Efficient Visual State Space Model for Image Deblurring

Lingshun Kong,Jiangxin Dong,Ming-Hsuan Yang,Jinshan Pan
2024-05-23
Abstract:Convolutional neural networks (CNNs) and Vision Transformers (ViTs) have achieved excellent performance in image restoration. ViTs typically yield superior results in image restoration compared to CNNs due to their ability to capture long-range dependencies and input-dependent characteristics. However, the computational complexity of Transformer-based models grows quadratically with the image resolution, limiting their practical appeal in high-resolution image restoration tasks. In this paper, we propose a simple yet effective visual state space model (EVSSM) for image deblurring, leveraging the benefits of state space models (SSMs) to visual data.

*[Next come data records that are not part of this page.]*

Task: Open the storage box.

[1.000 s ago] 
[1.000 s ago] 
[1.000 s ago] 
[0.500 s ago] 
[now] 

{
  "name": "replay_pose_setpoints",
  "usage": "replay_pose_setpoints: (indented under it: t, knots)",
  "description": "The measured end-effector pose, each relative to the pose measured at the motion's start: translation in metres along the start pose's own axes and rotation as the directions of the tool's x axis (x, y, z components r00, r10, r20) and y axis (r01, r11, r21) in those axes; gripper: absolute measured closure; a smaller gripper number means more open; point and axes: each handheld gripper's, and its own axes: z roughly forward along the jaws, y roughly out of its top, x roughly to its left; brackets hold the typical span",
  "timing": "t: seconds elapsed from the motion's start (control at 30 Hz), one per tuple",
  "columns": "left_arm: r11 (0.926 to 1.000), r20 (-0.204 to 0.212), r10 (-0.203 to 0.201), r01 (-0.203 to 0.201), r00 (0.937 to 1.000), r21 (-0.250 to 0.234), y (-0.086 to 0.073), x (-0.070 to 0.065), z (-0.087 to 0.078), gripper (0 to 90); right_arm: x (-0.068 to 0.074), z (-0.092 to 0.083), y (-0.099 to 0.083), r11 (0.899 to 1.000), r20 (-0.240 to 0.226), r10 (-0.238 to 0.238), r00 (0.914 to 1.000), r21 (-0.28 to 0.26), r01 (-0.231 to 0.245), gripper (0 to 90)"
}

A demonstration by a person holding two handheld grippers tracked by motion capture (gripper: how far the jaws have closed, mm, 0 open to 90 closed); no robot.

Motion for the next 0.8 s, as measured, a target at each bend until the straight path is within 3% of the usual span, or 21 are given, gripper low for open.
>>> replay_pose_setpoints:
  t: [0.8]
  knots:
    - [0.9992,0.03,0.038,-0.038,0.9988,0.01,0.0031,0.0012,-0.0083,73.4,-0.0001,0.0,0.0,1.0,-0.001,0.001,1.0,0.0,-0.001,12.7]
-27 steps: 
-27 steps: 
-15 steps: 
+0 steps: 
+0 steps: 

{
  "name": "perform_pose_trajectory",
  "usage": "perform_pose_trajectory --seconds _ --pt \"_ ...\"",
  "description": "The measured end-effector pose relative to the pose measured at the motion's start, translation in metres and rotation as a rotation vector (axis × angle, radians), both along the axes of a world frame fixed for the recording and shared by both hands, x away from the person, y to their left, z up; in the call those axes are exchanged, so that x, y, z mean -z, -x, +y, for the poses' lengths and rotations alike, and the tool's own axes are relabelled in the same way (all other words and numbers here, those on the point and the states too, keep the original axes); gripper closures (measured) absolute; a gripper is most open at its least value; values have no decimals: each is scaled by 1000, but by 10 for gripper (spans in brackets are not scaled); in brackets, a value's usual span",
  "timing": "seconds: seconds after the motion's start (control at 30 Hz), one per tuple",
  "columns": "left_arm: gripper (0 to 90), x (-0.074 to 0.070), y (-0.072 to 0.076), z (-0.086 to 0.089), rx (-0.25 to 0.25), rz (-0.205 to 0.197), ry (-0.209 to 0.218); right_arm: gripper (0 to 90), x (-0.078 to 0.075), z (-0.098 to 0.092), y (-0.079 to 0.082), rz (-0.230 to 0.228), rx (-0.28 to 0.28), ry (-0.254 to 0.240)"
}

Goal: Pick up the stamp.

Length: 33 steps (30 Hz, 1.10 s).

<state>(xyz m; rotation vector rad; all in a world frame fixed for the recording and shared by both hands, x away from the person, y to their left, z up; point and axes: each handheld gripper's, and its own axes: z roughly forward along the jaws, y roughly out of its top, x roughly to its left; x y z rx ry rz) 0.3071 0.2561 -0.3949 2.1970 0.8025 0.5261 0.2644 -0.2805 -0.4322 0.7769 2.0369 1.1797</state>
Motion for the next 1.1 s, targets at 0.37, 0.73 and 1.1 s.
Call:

In contrast to existing methods that employ several fixed-direction scanning for feature extraction, which significantly increases the computational cost, we develop an efficient visual scan block that applies various geometric transformations before each SSM-based module, capturing useful non-local information and maintaining high efficiency. Extensive experimental results show that the proposed EVSSM performs favorably against state-of-the-art image deblurring methods on benchmark datasets and real-captured images.
Computer Vision and Pattern Recognition
What problem does this paper attempt to address?
The paper primarily addresses the challenges and issues present in the task of image deblurring by proposing a novel solution. Specifically, the study attempts to solve the following key problems: 1. **Limitations of existing methods**: Traditional methods, such as those based on Convolutional Neural Networks (CNNs), have limitations when dealing with image deblurring tasks. The convolution operation itself is spatially invariant and local, making it difficult for CNNs to capture the spatial variation characteristics of image content and the non-local information beneficial for deblurring. 2. **Trade-off between efficiency and performance**: Although Transformer architectures can capture global information through self-attention mechanisms and perform well in image restoration tasks, their computational complexity increases significantly with the resolution of the input image, which poses a limitation for high-resolution image processing. Additionally, some methods that reduce computational costs (e.g., local window methods, transposed attention, etc.) sacrifice the ability to model non-local or spatial information, thereby affecting the quality of the restored image. 3. **Need to explore non-local information**: Therefore, there is a need to develop an efficient method that can explore non-local information without significantly increasing computational costs to achieve high-quality deblurring performance. To address the above issues, the paper proposes a simple yet effective Efficient Visual State Space Model (EVSSM), which leverages the advantages of State Space Models (SSMs) to handle visual data. Specifically, EVSSM utilizes the capability of state space models to effectively capture long-range dependencies and employs an Efficient Visual Scan (EVS) strategy to capture non-local spatial information while maintaining low computational costs. Additionally, the paper introduces an Efficient Discriminative Frequency Domain-based Feedforward Network (EDFFN) module to further enhance the efficiency of feature transformation. Experimental results show that the proposed EVSSM method achieves competitive or even better performance compared to existing state-of-the-art methods on multiple benchmark datasets, especially in the quantitative and qualitative evaluations on datasets such as GoPro, HIDE, and RealBlur. These results demonstrate the effectiveness and efficiency of EVSSM in handling the image deblurring task.